Todavía, aunque cada vez es menos frecuente, tras casi dos lustros de lo que se va tornando más y más irreversible, alguien me lanza: y tú, ¿por qué no vuelves a España? -interrogación que viene reforzada por alguna expresión del tipo: pero si aquí se vive muy bien, si tú eres tan española, tan del sur. A veces, escucho su reverso: pero si allí se vive tan mal, si no te gusta ese país. Lo que suele faltar en cada una de esas preguntas es un contexto histórico, un marco de referencia, un paisaje que ponga en contacto mis decisiones, puramente individuales, con las circunstancias que posibilitarían el tan añorado retorno: una estabilidad laboral equivalente a la que tengo aquí, o mínimamente digna. Volver o no volver, en principio, no nace de la iniciativa propia, o al menos no exclusivamente. A lo largo de los años he intentando construir patrones demográficos que me permitan comprender de dónde viene la interpelación en cuestión: en su mayoría, se trata de amigos o familiares que gozan de esa dignidad inherente a no saberse pobres, normalmente más viejos que yo, en muchos casos gentes que no han vivido en el extranjero. Sin embargo, ese perfil que he inventado para dotar de sentido a la lógica del exilio, me lo echan por tierra los que han viajado y han regresado, los que -sin habitar la pobreza- practican una economía de subsistencia que deja poco margen de acción, los jóvenes. En el fondo, creo que quien cuestiona mi biografía desplazada lo hace porque observa el mismo interrogante en mi rostro, como si quisiera corroborar mi pensamiento, azuzándolo hacia un espacio de dialogo que detenga la comezón interior: ¿por qué no vuelvo? La respuesta es tan gélida e impracticable como las calles enlutadas por el vórtice polar que nos visitó hace unos días.

Pensativa, enlentecida por tanta sinceridad y nerviosa, me enciendo un cigarro. No es baladí este acercamiento a uno mismo, y los factores que configuran mi estancia indefinida en la distancia parecen disiparse si me comparo con otros casos: no cuento, como algunos compañeros, con una carrera profesional brillante por la que luchar, puesto que mi verdadero oficio es la escritura y ésta se da en cualquier parte. Así, cada ascenso que infructuosamente busco persigue en la remuneración extra una compra de tiempo futuro: añadir dólares al plan de pensiones privado con la esperanza de poder jubilarme pronto y marcharme. Tampoco disfruto, como otros, de una vasta red afectiva a mi alrededor, y mucho menos me identifico con las políticas que promueven la falta de sanidad y educación públicas, el volumen abultado del ejército, el tratamiento de los negros, los inmigrantes y diferentes colectivos marginalizados, la legalidad de las armas o las altas cotas de ansiedad, las mayores del mundo. La nostalgia, que es locuaz pero dócil, me suele obligar a comparar la temperatura de la ciudad de origen con la de destino, a domar la lengua como a un animal salvaje que está punto de escapar del redil, o a pasar por momentos de adicción al trabajo simplemente para no darme cuenta de qué suelo estoy pisando. El urbanismo dislocado, la carestía de una comida insípida, la existencia de códigos culturales con los que me enfrento a diario tampoco ayudan. En última instancia, extraño cosas absurdas, me digo, como el sol, a mi madre -o la ironía.

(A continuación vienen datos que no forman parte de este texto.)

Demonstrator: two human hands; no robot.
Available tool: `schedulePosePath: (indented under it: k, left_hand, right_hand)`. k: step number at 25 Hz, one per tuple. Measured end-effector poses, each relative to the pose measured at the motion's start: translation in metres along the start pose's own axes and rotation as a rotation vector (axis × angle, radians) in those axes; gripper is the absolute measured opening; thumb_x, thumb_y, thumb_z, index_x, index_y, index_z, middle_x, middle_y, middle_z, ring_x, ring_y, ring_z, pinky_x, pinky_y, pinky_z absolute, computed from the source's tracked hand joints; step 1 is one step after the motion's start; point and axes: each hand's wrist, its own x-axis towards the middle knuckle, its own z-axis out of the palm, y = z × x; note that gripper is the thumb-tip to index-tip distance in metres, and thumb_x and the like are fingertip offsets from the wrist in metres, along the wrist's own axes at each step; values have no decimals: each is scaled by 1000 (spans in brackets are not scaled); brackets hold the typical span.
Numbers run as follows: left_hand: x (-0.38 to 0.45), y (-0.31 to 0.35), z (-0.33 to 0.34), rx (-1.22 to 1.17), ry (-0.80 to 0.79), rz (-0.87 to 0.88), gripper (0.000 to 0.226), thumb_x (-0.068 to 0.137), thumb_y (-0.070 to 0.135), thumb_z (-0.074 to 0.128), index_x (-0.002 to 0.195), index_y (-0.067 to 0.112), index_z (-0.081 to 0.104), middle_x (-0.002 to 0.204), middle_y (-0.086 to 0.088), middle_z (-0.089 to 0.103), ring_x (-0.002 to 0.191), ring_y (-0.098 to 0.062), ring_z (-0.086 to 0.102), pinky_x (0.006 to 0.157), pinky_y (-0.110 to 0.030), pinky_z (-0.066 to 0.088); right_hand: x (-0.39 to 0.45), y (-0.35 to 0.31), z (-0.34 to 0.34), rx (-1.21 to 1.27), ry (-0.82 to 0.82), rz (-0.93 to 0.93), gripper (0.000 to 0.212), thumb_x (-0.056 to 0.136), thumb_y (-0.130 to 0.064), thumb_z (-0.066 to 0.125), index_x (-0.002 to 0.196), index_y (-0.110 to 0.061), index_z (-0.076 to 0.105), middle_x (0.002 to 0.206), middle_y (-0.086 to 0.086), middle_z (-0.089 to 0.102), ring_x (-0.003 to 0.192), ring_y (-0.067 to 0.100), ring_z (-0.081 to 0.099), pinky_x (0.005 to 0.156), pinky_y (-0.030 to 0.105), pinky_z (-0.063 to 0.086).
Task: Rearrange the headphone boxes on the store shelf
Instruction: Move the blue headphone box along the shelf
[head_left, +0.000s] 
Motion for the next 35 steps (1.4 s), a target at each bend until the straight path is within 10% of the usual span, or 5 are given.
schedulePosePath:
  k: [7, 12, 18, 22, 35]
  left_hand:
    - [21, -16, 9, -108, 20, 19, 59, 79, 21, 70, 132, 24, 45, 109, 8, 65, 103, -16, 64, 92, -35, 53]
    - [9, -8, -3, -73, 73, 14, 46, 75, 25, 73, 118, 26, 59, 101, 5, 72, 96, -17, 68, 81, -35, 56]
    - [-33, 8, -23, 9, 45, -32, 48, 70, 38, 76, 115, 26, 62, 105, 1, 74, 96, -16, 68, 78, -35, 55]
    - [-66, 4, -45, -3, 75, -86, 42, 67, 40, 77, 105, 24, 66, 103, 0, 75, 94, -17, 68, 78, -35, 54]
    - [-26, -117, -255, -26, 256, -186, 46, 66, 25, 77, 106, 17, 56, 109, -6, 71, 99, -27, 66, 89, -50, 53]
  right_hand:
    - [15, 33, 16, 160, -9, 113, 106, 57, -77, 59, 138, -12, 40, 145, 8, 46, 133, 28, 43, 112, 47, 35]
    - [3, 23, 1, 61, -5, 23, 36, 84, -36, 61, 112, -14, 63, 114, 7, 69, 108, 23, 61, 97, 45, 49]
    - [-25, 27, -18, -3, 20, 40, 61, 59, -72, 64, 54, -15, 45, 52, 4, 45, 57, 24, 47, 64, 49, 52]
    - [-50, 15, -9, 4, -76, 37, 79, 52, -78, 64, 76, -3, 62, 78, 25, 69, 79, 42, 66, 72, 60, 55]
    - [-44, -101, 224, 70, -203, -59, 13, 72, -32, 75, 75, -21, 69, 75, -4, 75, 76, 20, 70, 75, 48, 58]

Hace años que podría haber solicitado la ciudadanía americana. Hay personas que encuentran en la adquisición del nuevo pasaporte la cristalización de un propósito que hasta entonces era vago, la consagración de ciertos logros, o la pertenencia a una comunidad política que inaugura el derecho al voto y blinda el cuerpo contra ciertos abusos institucionales a la vez que otorga ventajas fiscales. En ocasiones, se exacerba el orgullo patrio recién sellado o se delimitan las lindes para una diferencia que se manifiesta dentro de la homogeneidad, sin perder del todo las tradiciones de salida o abrazando un cosmopolitismo ingenuo que legitima el ostracismo cuando se percibe como victoria. Por último, hay quien, habiéndose decantado por un polo de la dicotomía, subraya los defectos de la nación desechada y enarbola las ventajas de la nueva. En una raquítica libreta de tamaño bolsillo pueden caber sueños, pero también desencantos. La mía, para bien o para mal, es tan rebelde como granate. A veces me encantaría llenarla de poemas.